Applied XL raises $1.5M to build ‘editorial algorithms’ that track real-time data

AppliedXL, a startup creating machine learning tools with what it describes as a journalistic lens, is announcing that it has raised $1.5 million in seed funding.

Emerging from the Newlab Venture Studio last year, the company is led by CEO Francesco Marconi (previously R&D chief at The Wall Street Journal) and CTO Erin Riglin (former WSJ automation editor). Marconi told me that AppliedXL started out by working on a number of different data and machine learning projects as it looked for product-market fit — but it’s now ready to focus on its first major industry, life sciences, with a product launching broadly this summer.

He said that AppliedXL’s technology consists of “essentially a swarm of editorial algorithms developed by computational journalists.” These algorithms benefit from “the point of view and expertise of journalists, as well as taking into account things like transparency and bias and other issues that derive from straightforward machine learning development.”

Marconi compared the startup to Bloomberg and Dow Jones, suggesting that just as those companies were able to collect and standardize financial data, AppliedXL will do the same in a variety of other industries.

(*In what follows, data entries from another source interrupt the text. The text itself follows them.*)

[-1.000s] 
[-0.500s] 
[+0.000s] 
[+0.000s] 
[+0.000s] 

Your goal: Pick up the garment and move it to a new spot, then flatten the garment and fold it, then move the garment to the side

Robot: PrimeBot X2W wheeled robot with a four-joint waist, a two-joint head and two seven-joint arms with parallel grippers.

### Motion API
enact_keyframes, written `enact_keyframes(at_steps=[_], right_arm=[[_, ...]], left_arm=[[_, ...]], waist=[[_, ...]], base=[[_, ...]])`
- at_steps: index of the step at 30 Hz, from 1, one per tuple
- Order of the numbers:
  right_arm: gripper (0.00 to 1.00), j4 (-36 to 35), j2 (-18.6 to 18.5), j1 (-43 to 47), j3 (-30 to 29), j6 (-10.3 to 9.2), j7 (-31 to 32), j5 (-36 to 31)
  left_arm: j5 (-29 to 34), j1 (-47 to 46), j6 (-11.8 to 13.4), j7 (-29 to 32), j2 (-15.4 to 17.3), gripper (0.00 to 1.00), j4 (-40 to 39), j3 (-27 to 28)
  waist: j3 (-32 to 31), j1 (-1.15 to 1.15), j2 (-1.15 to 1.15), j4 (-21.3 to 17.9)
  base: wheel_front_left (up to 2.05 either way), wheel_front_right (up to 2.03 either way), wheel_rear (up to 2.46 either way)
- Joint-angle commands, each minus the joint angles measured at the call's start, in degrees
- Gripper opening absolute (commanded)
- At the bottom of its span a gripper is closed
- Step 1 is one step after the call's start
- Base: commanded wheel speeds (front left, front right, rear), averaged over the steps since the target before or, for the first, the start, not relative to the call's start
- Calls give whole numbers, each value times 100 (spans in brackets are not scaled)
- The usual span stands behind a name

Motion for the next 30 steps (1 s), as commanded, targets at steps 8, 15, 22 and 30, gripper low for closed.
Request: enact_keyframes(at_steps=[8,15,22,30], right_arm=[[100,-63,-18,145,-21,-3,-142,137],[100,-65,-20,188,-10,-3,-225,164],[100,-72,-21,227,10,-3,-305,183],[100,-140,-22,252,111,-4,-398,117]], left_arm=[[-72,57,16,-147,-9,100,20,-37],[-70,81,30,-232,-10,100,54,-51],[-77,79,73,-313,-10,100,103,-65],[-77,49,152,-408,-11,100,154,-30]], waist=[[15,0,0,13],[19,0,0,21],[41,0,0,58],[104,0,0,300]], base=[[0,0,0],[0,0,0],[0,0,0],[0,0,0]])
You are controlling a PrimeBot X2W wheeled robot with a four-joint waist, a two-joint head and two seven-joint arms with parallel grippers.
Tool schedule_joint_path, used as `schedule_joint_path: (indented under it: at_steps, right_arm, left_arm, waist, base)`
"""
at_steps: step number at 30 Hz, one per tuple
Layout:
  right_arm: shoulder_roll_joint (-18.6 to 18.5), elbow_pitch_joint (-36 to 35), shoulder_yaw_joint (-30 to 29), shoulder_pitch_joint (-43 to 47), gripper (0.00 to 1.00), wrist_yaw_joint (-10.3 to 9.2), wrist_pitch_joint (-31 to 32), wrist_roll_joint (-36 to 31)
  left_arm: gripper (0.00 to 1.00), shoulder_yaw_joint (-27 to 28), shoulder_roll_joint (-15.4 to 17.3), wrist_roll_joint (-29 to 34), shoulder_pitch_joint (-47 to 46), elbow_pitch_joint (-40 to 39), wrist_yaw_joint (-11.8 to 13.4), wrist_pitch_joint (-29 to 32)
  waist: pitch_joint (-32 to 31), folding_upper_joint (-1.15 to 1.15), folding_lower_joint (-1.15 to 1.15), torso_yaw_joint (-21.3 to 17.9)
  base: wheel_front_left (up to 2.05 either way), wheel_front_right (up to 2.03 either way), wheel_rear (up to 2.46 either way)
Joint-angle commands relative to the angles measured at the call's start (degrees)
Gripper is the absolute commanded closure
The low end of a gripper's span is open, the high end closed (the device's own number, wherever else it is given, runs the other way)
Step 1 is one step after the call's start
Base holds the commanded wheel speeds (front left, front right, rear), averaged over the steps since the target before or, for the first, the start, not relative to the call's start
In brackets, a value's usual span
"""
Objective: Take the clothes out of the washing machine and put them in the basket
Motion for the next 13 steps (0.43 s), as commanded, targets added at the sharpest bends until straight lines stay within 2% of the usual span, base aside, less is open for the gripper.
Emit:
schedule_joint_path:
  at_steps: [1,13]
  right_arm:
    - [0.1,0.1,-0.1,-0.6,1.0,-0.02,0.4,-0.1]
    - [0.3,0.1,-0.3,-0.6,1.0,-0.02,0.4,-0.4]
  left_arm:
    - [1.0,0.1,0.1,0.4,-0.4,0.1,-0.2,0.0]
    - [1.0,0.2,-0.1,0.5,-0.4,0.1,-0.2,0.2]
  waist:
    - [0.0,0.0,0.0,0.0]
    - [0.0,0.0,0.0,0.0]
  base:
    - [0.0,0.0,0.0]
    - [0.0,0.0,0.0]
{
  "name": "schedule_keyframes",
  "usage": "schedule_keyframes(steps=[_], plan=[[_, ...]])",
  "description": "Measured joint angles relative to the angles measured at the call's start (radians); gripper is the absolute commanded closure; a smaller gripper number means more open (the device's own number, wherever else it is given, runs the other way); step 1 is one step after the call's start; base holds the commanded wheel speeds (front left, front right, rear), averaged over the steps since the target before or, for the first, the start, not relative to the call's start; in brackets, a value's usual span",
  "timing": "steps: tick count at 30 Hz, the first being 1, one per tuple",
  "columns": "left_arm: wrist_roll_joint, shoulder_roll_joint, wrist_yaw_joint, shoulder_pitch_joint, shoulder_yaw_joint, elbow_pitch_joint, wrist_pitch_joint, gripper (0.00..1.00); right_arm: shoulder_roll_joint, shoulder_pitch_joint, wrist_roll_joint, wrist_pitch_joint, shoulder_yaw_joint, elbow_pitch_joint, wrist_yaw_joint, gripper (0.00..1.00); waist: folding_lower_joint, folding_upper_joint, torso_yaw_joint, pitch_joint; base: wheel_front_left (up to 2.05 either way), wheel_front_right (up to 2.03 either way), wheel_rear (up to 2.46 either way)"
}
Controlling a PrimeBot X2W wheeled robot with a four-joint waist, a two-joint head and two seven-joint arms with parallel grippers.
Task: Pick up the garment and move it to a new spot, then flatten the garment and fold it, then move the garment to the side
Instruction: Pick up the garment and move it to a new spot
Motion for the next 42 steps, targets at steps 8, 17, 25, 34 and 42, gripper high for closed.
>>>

He suggested that it makes sense to start with life sciences because there’s both a clear need and high demand. Customers might include competitive intelligence teams as pharmaceutical companies and life sciences funds, which might normally try to track this data by searching large databases and receiving “data vomit” in response.

“Our solution for scaling [the ability to spot] newsworthy events is to design the algorithms with the same principles that a journalist would approach a story or an investigation,” Marconi said. “It might be related to the size of the study and the number of patients, it might be related to a drug that is receiving a lot of attention in terms of R&D investment. All of these criteria that science journalist would bring to clinical trials, we’re encoding that into algorithms.”

Eventually, Marconi said the startup could expand into other categories, building industry-“micro models.” Broadly speaking, he suggested that the company’s mission is “measuring the health of people, places and the planet.”

The seed funding was led by Tuesday Capital, with participation from Frog Ventures, Team Europe and Correlation Ventures.

“With industry leading real-time data pipelining, Applied XL is building the tools and platform for the next generation of data-based decision making that business leaders will rely on for decades,” said Tuesday Capital Partner Prashant Fonseka in a statement. “Data is the new oil and the team at Applied XL have figured out how to identify, extract and leverage one of the most valuable commodities in the world.”